# All Clear side panel Mod On Sniper Case....Have a couple of questions?



## 20mmrain (Jan 10, 2011)

So I have decided I like the widow side panel thing so much I am going to try an experiment mod. What I want to do is make a whole side panel on my CM sniper case clear. 

What I am planing on using is a Sheet of Plexiglas 21 1/8 x 17 5/8 size and 3/16th thick. 

My only questions are...

1. Is there a material more scratch resistant then Plexiglas for this?

2. How to mount it on the side of the case. (For right now I was thinking black Velcro. Or drilling wholes for Thumb Screws)

3. Best way to polish the edges of the window.


----------



## sneekypeet (Jan 10, 2011)

plexi is going to scratch, even Lexan isnt going to offer much better results

the velcro and thumbscrews should work, just make sure to isolate all four edges from the case to keep rattles at bay.

to clean the edges,polish them, I belive you sand them close to smooth, then hit it with a torch.
http://www.ehow.com/how_5075416_polish-plexiglas-edge.html


----------



## 20mmrain (Jan 10, 2011)

sneekypeet said:


> plexi is going to scratch, even Lexan isnt going to offer much better results
> 
> the velcro and thumbscrews should work, just make sure to isolate all four edges from the case to keep rattles at bay.
> 
> ...



Thanks Bud.... That's what I thought about the polishing but I just wanted to make sure.

As far as the material though Lexan wouldn't be much better Hey??? That sucks onh well at least the prices I am getting the material isn't that much in case of scratching later or something.

Nice suggestion on the Isolating the four edges so There is no rattling. I wonder if having the window pinned down in the corner would be enough. Or I wonder if making some extra rubber mounts would help too.

Any suggestions on that might be helpful too Thanks!


----------



## sneekypeet (Jan 10, 2011)

I would maybe back the edges of the window with a clear sticker, just so it you scratch anything, it isnt the window?

I would assume the velcro in strategic locations should be enough, but there is single sided foam tape to use if there is an issue


----------



## 20mmrain (Jan 10, 2011)

That foam tape is a great suggestion! I am off to the Hardware store now to pick up some materials. Then Off to work so please if anyone else other good suggestions please keep them coming.


----------



## sneekypeet (Jan 10, 2011)

super sharp tools. saw blades, drill bits, whatever may come in contact with the plastic. This should lessen the chances of cracking it while cutting or drilling Good luck shopping!


----------



## 20mmrain (Jan 10, 2011)

sneekypeet said:


> super sharp tools. saw blades, drill bits, whatever may come in contact with the plastic. This should lessen the chances of cracking it while cutting or drilling Good luck shopping!

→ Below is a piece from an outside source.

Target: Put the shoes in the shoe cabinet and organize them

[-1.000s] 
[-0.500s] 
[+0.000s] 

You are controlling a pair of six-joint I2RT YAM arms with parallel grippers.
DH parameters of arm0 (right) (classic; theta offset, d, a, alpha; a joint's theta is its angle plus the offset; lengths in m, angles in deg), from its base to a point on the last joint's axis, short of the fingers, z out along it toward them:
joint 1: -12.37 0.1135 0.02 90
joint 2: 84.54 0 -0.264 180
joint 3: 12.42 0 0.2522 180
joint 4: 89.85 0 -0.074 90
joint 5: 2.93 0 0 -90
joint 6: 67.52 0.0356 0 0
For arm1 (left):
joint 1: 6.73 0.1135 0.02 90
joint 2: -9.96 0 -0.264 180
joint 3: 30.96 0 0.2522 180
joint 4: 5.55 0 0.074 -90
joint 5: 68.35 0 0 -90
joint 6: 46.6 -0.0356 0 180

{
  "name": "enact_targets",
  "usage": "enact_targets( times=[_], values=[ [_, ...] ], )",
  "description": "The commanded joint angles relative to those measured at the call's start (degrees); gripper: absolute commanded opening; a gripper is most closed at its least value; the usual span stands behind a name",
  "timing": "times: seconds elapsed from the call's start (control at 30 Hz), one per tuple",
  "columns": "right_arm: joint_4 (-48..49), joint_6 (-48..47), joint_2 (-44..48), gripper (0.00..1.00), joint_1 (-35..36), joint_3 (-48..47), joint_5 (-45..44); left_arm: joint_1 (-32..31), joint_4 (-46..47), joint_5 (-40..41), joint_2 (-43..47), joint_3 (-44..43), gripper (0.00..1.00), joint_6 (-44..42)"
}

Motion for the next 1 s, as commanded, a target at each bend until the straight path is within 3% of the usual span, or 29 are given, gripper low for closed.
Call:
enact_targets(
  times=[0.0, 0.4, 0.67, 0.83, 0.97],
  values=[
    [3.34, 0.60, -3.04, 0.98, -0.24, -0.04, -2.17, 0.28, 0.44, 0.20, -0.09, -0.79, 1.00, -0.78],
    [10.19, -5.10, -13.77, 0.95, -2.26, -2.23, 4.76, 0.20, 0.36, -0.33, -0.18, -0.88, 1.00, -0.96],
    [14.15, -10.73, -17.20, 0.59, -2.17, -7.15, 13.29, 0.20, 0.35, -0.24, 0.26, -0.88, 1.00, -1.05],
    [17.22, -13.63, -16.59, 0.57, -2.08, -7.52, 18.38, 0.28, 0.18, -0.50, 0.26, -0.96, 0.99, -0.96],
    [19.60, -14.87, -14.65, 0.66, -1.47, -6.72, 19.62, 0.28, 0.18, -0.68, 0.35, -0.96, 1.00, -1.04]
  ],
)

LOL You For got to mention crazy Cats. Thanks I will post back when I have got some results started.


----------



## Sinzia (Jan 11, 2011)

What about going to actual glass? There's a few super-tough styles of glasses you can use. I used to make custom entertainment centers and people would ask for the glass fronts so the remotes would still work.


----------



## 20mmrain (Jan 17, 2011)

Well I did the all clear side panel guys.... Here is how it turned out soo far. But I am still looking for a boarder Like a black thin line around it. I was thinking maybe Vinyl Sticker? Any suggestions? Also looking for a good CHEAP place to buy U channel. I have found expensive places on the net but I refuse to pay that much when I know it is cheaper someone where else. Any suggestions?

Here are the pics....


----------



## sneekypeet (Jan 17, 2011)

tape off the inside and leave the edge exposed. Paint what is exposed


----------



## 20mmrain (Jan 17, 2011)

Not a bad idea...... Do you think a little sanding would be needed or would that risk too much with scratches and the like?


----------



## sneekypeet (Jan 17, 2011)

I wouldn't use anything real abrasive, it may show through the front. Just be careful around the tape as not to make the straight edges wander. Either way the effect on the front will be shiny black.


----------



## 20mmrain (Jan 17, 2011)

Awesome Man thanks I think I will look into that. I will keep this updated bro!


----------



## Wile E (Jan 17, 2011)

I think I like sneeky's idea.


----------



## Sinzia (Jan 17, 2011)

Damn, that looks great! Good job.


----------



## roast (Jan 27, 2011)

Looks awesome. 

http://www.mnpctech.com/ do some cheap U-Channel, if you're gonna go down that road.


----------